*ASSIGNMENT*: Looking at the material below, work out how many of its lines hold the string "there". Give that figure alone.

*RECORDS FOR THIS TASK*:
=== Begin Enclosure ===
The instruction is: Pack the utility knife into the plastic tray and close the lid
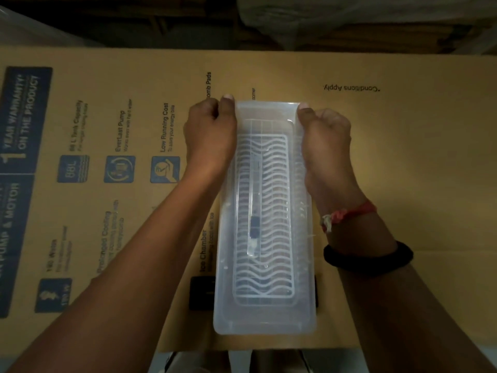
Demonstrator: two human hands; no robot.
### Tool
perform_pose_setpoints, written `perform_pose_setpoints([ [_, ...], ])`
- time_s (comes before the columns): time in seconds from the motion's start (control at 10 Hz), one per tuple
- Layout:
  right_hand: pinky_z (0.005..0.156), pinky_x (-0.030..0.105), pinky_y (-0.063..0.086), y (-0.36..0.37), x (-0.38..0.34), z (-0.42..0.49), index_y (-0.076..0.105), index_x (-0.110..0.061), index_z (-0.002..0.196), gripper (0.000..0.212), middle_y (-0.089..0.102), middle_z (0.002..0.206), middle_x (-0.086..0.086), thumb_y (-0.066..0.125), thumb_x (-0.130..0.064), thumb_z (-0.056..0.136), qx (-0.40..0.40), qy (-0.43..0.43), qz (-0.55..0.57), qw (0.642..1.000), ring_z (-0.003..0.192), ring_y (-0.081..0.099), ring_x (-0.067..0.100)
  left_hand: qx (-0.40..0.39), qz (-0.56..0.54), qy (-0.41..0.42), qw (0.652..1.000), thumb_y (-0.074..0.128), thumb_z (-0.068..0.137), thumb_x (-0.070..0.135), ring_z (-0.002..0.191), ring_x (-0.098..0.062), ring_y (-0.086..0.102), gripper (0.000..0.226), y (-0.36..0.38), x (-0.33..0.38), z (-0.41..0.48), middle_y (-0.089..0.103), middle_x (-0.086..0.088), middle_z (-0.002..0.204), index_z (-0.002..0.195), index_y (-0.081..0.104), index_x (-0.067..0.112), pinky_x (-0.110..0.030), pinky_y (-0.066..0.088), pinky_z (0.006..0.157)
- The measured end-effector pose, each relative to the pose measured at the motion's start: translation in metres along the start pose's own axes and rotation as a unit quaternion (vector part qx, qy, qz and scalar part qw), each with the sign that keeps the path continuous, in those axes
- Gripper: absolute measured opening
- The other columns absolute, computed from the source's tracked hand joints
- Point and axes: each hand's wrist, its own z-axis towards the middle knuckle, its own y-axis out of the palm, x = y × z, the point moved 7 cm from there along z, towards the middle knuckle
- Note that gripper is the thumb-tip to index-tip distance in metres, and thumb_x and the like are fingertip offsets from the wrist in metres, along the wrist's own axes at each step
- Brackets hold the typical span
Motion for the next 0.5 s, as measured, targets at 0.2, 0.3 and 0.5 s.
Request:
perform_pose_setpoints([
  [0.2,0.068,0.036,0.054,-0.001,0.004,-0.003,0.053,-0.018,0.069,0.028,0.06,0.077,0.009,0.061,-0.031,0.091,-0.011,0.014,0.021,1.0,0.069,0.058,0.021,0.01,0.006,0.004,1.0,0.048,0.096,0.041,0.058,-0.015,0.045,0.048,-0.002,0.002,-0.004,0.049,-0.003,0.063,0.069,0.054,0.002,-0.03,0.036,0.058],
  [0.3,0.077,0.047,0.059,-0.003,-0.002,-0.005,0.059,-0.018,0.072,0.024,0.065,0.079,0.008,0.063,-0.033,0.089,0.004,-0.001,-0.003,1.0,0.072,0.062,0.021,0.013,0.011,-0.006,1.0,0.051,0.096,0.041,0.053,-0.011,0.041,0.043,-0.005,0.007,-0.007,0.044,0.005,0.058,0.061,0.044,0.016,-0.028,0.034,0.055],
  [0.5,0.108,0.038,0.04,-0.007,-0.041,-0.029,0.046,-0.019,0.14,0.056,0.039,0.152,0.008,0.056,-0.044,0.092,0.026,-0.182,-0.236,0.954,0.136,0.04,0.023,0.043,0.103,0.028,0.993,0.043,0.099,0.046,0.078,-0.012,0.06,0.036,-0.025,0.028,-0.019,0.058,0.009,0.083,0.107,0.056,0.014,-0.03,0.049,0.065],
])
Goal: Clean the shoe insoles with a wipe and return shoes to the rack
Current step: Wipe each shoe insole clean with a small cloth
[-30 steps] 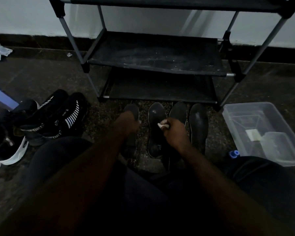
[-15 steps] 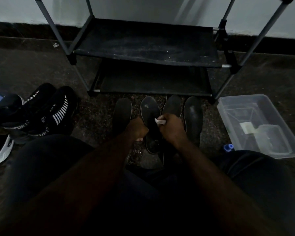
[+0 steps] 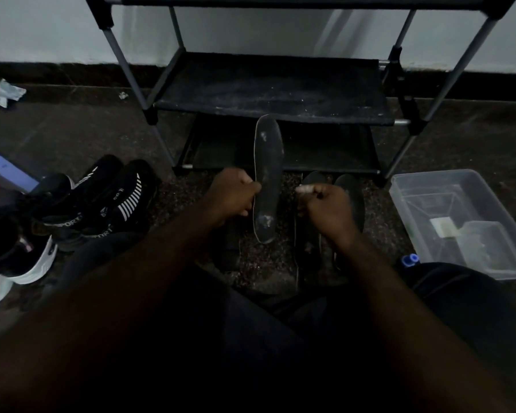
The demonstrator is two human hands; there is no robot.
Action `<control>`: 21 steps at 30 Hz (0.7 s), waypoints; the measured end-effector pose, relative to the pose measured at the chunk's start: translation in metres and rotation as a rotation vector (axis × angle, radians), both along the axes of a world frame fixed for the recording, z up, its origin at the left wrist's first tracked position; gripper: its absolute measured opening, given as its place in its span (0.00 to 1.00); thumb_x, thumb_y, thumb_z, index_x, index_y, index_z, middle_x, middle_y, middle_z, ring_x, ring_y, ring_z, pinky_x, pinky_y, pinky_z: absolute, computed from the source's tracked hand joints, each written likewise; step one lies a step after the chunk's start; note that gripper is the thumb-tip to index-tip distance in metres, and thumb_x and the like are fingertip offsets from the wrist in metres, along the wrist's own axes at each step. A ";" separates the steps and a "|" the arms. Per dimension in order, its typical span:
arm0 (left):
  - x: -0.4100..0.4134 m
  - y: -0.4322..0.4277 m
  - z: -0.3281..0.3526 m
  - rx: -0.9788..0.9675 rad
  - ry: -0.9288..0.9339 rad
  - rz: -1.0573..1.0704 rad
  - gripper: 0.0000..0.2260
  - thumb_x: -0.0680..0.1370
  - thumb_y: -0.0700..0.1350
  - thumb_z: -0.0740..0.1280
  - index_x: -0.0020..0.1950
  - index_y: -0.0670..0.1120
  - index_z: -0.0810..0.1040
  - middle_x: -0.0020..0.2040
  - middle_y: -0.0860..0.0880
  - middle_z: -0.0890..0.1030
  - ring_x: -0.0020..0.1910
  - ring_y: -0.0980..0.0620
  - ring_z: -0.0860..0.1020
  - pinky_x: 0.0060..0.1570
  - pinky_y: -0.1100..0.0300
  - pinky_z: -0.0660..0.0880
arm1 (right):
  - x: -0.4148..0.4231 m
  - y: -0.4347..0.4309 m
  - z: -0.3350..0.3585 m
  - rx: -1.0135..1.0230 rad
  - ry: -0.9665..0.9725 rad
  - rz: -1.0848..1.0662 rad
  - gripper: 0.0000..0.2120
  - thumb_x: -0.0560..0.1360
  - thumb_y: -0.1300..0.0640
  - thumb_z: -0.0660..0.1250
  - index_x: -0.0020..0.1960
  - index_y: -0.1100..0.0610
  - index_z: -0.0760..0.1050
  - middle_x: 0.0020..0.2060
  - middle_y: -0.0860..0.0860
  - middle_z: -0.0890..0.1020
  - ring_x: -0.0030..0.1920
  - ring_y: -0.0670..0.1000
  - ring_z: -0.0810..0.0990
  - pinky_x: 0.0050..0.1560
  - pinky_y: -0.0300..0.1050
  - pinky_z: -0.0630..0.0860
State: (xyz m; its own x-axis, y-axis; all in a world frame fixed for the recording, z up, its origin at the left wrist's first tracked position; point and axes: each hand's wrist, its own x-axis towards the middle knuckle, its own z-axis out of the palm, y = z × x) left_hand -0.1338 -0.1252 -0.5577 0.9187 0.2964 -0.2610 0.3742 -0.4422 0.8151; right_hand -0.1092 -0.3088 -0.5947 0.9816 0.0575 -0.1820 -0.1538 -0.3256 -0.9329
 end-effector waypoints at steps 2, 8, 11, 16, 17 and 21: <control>-0.008 0.000 0.003 -0.038 -0.025 0.006 0.06 0.77 0.42 0.66 0.41 0.42 0.76 0.36 0.44 0.80 0.32 0.51 0.79 0.27 0.60 0.77 | -0.002 0.007 0.001 0.045 0.036 0.015 0.07 0.77 0.55 0.69 0.45 0.57 0.84 0.39 0.53 0.86 0.38 0.51 0.84 0.42 0.45 0.81; -0.004 -0.015 -0.005 -0.231 -0.099 0.047 0.05 0.77 0.40 0.66 0.40 0.42 0.75 0.47 0.37 0.82 0.46 0.44 0.83 0.42 0.50 0.83 | -0.008 0.020 -0.006 0.194 0.175 0.082 0.12 0.80 0.57 0.65 0.47 0.62 0.84 0.42 0.58 0.86 0.40 0.51 0.82 0.41 0.43 0.79; -0.003 -0.024 -0.009 -0.370 -0.039 0.013 0.06 0.76 0.40 0.66 0.39 0.45 0.75 0.52 0.36 0.81 0.54 0.40 0.81 0.51 0.45 0.81 | -0.005 0.021 -0.004 0.249 0.192 0.093 0.13 0.81 0.57 0.63 0.48 0.63 0.83 0.43 0.59 0.86 0.40 0.52 0.82 0.42 0.44 0.79; -0.003 -0.025 -0.015 -0.573 0.044 0.000 0.09 0.76 0.40 0.65 0.37 0.48 0.74 0.46 0.44 0.79 0.49 0.46 0.78 0.51 0.45 0.77 | -0.004 0.020 -0.007 0.009 0.033 0.170 0.14 0.81 0.57 0.63 0.42 0.60 0.82 0.34 0.51 0.82 0.33 0.44 0.76 0.36 0.39 0.71; -0.003 -0.026 -0.016 -0.623 0.071 0.006 0.09 0.77 0.38 0.64 0.38 0.47 0.73 0.44 0.46 0.79 0.47 0.47 0.78 0.52 0.45 0.77 | -0.004 0.019 -0.006 -0.090 -0.003 0.209 0.14 0.81 0.57 0.63 0.40 0.59 0.81 0.31 0.50 0.80 0.31 0.44 0.75 0.35 0.39 0.68; -0.004 -0.028 -0.022 -0.707 0.219 -0.012 0.08 0.78 0.38 0.64 0.39 0.46 0.72 0.42 0.48 0.78 0.46 0.47 0.77 0.58 0.39 0.73 | -0.003 0.015 -0.009 -0.448 -0.106 0.343 0.12 0.79 0.57 0.65 0.42 0.63 0.81 0.38 0.61 0.83 0.41 0.58 0.82 0.38 0.40 0.66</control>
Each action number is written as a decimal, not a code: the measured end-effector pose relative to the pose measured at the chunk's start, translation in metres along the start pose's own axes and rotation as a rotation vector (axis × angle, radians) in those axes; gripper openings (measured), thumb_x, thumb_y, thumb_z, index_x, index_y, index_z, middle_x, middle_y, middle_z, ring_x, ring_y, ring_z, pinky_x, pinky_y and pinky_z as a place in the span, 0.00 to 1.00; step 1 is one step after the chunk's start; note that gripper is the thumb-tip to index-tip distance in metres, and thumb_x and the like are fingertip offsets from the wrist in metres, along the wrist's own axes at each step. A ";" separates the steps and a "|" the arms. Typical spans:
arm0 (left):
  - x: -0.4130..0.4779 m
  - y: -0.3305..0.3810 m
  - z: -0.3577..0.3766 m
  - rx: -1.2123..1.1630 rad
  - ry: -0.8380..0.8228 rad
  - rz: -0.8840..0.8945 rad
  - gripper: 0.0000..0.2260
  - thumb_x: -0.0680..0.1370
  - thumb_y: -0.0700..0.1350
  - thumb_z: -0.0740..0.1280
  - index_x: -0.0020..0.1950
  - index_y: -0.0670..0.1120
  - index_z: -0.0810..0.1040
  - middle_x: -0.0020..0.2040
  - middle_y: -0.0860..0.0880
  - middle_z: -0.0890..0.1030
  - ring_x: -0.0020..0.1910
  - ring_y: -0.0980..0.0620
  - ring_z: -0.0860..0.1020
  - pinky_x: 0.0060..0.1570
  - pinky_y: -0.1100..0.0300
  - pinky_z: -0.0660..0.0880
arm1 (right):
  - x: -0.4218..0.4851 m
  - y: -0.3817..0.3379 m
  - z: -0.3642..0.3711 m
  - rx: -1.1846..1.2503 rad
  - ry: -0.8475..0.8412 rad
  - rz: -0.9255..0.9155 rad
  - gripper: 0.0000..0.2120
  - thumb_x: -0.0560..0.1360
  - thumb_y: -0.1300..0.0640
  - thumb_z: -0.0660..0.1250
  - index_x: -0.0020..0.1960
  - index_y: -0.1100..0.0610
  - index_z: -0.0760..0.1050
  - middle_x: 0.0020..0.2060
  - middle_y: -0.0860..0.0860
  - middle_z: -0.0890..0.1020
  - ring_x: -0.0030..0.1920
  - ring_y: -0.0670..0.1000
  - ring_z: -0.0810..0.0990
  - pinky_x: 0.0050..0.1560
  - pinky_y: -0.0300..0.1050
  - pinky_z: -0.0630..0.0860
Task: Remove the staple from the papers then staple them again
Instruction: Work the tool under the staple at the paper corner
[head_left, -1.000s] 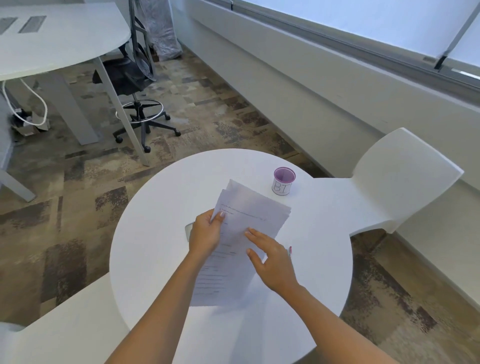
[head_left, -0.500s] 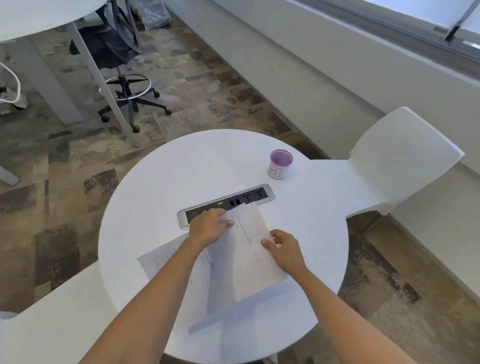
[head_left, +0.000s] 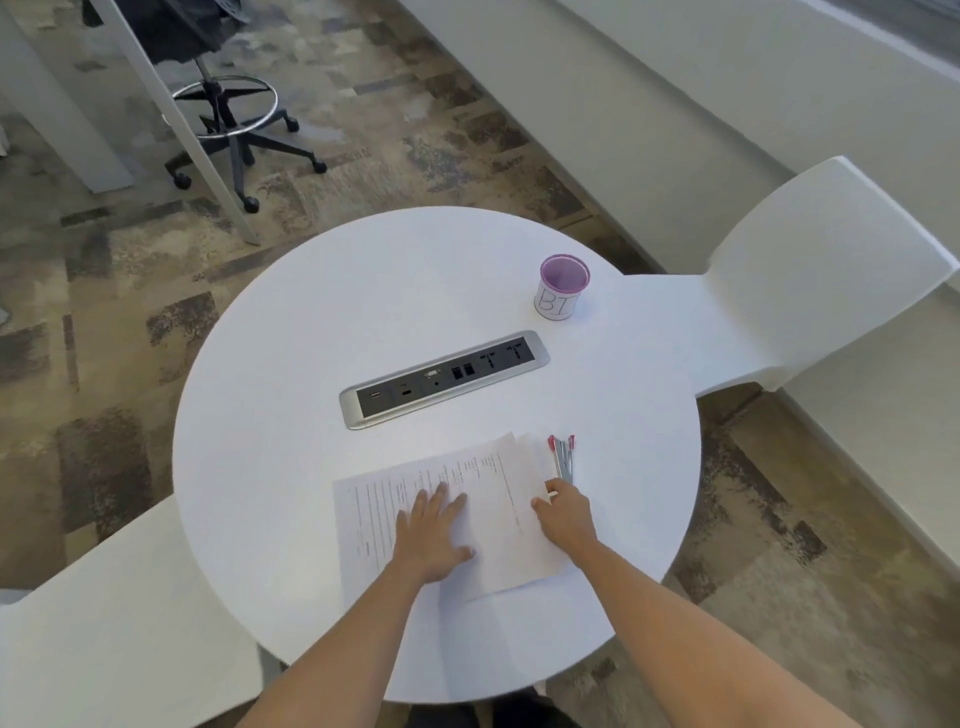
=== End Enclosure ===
*OUTPUT*: 2